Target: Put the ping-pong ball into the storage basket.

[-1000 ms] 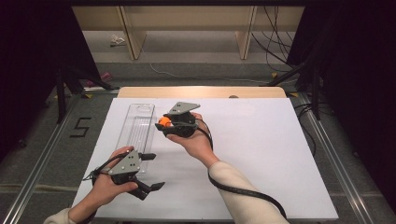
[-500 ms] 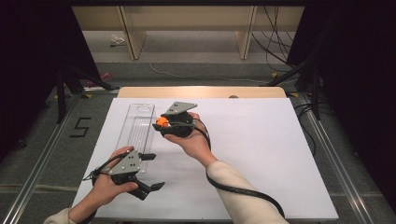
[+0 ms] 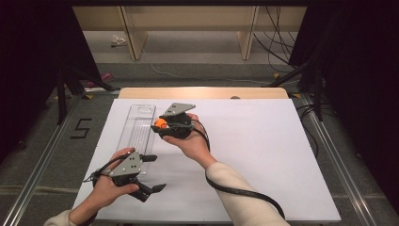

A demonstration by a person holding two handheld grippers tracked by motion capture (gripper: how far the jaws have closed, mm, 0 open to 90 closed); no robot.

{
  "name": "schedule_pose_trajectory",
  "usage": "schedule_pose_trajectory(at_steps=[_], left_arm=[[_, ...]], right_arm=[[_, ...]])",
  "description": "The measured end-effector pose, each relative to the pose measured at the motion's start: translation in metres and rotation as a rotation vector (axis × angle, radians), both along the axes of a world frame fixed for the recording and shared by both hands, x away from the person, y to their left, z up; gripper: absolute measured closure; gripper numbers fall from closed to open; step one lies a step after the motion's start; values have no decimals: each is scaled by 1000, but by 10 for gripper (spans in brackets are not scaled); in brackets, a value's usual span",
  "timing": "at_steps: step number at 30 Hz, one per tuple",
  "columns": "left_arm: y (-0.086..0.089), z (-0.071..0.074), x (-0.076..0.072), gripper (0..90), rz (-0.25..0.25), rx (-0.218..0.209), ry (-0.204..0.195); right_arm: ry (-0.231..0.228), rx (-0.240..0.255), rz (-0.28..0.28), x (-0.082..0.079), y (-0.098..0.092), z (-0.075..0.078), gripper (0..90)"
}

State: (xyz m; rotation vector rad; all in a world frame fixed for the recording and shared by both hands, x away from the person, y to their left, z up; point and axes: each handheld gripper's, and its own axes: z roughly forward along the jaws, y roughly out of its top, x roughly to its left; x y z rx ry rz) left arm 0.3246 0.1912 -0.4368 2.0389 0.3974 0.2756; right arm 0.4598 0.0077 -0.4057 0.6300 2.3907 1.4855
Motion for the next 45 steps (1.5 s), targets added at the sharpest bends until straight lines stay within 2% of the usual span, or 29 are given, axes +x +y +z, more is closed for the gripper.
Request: schedule_pose_trajectory(at_steps=[45], left_arm=[[0, 0, 0, 49, -2, 3, 0]], right_arm=[[16, -20, 32, 5, 21, -3, 516]])
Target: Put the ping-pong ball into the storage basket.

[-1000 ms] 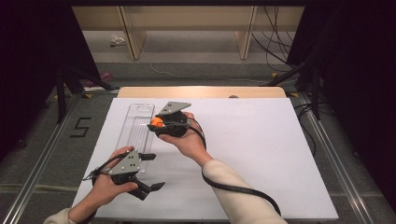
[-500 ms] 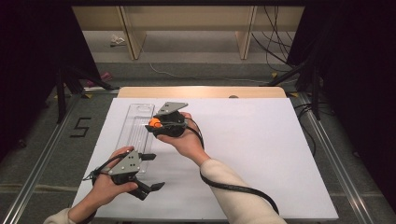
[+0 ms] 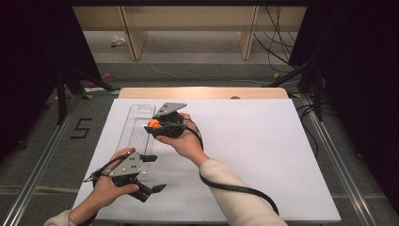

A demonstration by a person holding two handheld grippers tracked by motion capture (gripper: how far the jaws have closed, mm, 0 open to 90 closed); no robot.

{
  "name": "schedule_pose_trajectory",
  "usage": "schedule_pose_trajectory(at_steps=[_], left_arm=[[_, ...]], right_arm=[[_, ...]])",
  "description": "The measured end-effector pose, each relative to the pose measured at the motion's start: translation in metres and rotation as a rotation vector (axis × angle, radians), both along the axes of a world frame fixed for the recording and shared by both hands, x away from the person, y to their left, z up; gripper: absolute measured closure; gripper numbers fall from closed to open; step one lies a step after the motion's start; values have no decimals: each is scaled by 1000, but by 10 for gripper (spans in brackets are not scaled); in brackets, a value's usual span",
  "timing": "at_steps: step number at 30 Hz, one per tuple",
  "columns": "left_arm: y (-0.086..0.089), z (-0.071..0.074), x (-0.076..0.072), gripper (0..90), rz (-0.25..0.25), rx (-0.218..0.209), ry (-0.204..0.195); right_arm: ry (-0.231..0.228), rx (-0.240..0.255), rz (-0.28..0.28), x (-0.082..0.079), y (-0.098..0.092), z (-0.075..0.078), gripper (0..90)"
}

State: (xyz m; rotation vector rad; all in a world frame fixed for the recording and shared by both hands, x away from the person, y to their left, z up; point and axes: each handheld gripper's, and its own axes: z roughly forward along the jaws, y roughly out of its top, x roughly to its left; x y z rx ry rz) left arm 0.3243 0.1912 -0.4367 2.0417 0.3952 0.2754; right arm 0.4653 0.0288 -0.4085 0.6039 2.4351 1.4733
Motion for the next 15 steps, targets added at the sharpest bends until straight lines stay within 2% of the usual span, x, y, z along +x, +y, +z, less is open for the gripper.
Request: schedule_pose_trajectory(at_steps=[15], left_arm=[[0, 0, 0, 49, -4, 1, -1]], right_arm=[[3, -4, 10, 1, 6, 1, 515]])
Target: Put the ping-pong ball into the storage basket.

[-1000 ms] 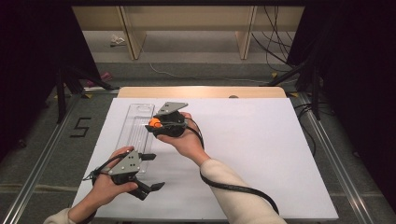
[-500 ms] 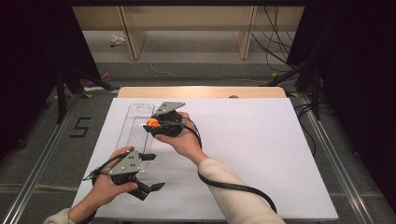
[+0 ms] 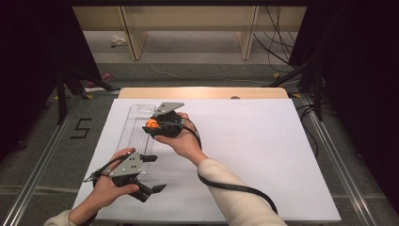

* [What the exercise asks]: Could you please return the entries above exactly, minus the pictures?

* [Solution]:
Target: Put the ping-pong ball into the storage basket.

[-1000 ms] 
[-500 ms] 
[+0 ms] 

A demonstration by a person holding two handheld grippers tracked by motion capture (gripper: how far the jaws have closed, mm, 0 open to 90 closed); no robot.

{
  "name": "schedule_pose_trajectory",
  "usage": "schedule_pose_trajectory(at_steps=[_], left_arm=[[_, ...]], right_arm=[[_, ...]])",
  "description": "The measured end-effector pose, each relative to the pose measured at the motion's start: translation in metres and rotation as a rotation vector (axis × angle, radians), both along the axes of a world frame fixed for the recording and shared by both hands, x away from the person, y to their left, z up; gripper: absolute measured closure; gripper numbers fall from closed to open; step one lies a step after the motion's start; values have no decimals: each is scaled by 1000, but by 10 for gripper (spans in brackets are not scaled); in brackets, a value's usual span",
  "timing": "at_steps: step number at 30 Hz, one per tuple",
  "columns": "left_arm: y (-0.086..0.089), z (-0.071..0.074), x (-0.076..0.072), gripper (0..90), rz (-0.25..0.25), rx (-0.218..0.209), ry (-0.204..0.195); right_arm: ry (-0.231..0.228), rx (-0.240..0.255), rz (-0.28..0.28), x (-0.082..0.079), y (-0.098..0.092), z (-0.075..0.078), gripper (0..90)"
}

State: (xyz m; rotation vector rad; all in a world frame fixed for the recording and shared by both hands, x away from the person, y to their left, z up; point and axes: each handheld gripper's, and its own axes: z roughly forward along the jaws, y roughly out of its top, x roughly to its left; x y z rx ry rz) left arm 0.3246 0.1912 -0.4368 2.0389 0.3974 0.2756; right arm 0.4598 0.0077 -0.4057 0.6300 2.3907 1.4855
Motion for the next 45 steps (1.5 s), targets added at the sharpest bends until straight lines stay within 2% of the usual span, or 29 are given, axes +x +y +z, more is closed for the gripper.
Request: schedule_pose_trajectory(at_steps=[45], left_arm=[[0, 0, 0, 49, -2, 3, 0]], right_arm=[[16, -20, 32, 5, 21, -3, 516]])
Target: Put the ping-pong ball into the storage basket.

[-1000 ms] 
[-500 ms] 
[+0 ms] 

A demonstration by a person holding two handheld grippers tracked by motion capture (gripper: how far the jaws have closed, mm, 0 open to 90 closed); no robot.

{
  "name": "schedule_pose_trajectory",
  "usage": "schedule_pose_trajectory(at_steps=[_], left_arm=[[_, ...]], right_arm=[[_, ...]])",
  "description": "The measured end-effector pose, each relative to the pose measured at the motion's start: translation in metres and rotation as a rotation vector (axis × angle, radians), both along the axes of a world frame fixed for the recording and shared by both hands, x away from the person, y to their left, z up; gripper: absolute measured closure; gripper numbers fall from closed to open; step one lies a step after the motion's start; values have no decimals: each is scaled by 1000, but by 10 for gripper (spans in brackets are not scaled); in brackets, a value's usual span",
  "timing": "at_steps: step number at 30 Hz, one per tuple",
  "columns": "left_arm: y (-0.086..0.089), z (-0.071..0.074), x (-0.076..0.072), gripper (0..90), rz (-0.25..0.25), rx (-0.218..0.209), ry (-0.204..0.195); right_arm: ry (-0.231..0.228), rx (-0.240..0.255), rz (-0.28..0.28), x (-0.082..0.079), y (-0.098..0.092), z (-0.075..0.078), gripper (0..90)"
}

State: (xyz m; rotation vector rad; all in a world frame fixed for the recording and shared by both hands, x away from the person, y to their left, z up; point and axes: each handheld gripper's, and its own axes: z roughly forward along the jaws, y roughly out of its top, x roughly to its left; x y z rx ry rz) left arm 0.3243 0.1912 -0.4367 2.0417 0.3952 0.2754; right arm 0.4653 0.0288 -0.4085 0.6039 2.4351 1.4733
Motion for the next 15 steps, targets added at the sharpest bends until straight lines stay within 2% of the usual span, x, y, z along +x, +y, +z, less is open for the gripper.
Request: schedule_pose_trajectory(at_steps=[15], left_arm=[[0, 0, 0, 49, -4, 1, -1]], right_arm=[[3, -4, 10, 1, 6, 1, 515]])
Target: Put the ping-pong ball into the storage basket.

[-1000 ms] 
[-500 ms] 
[+0 ms] 

This response is now finished.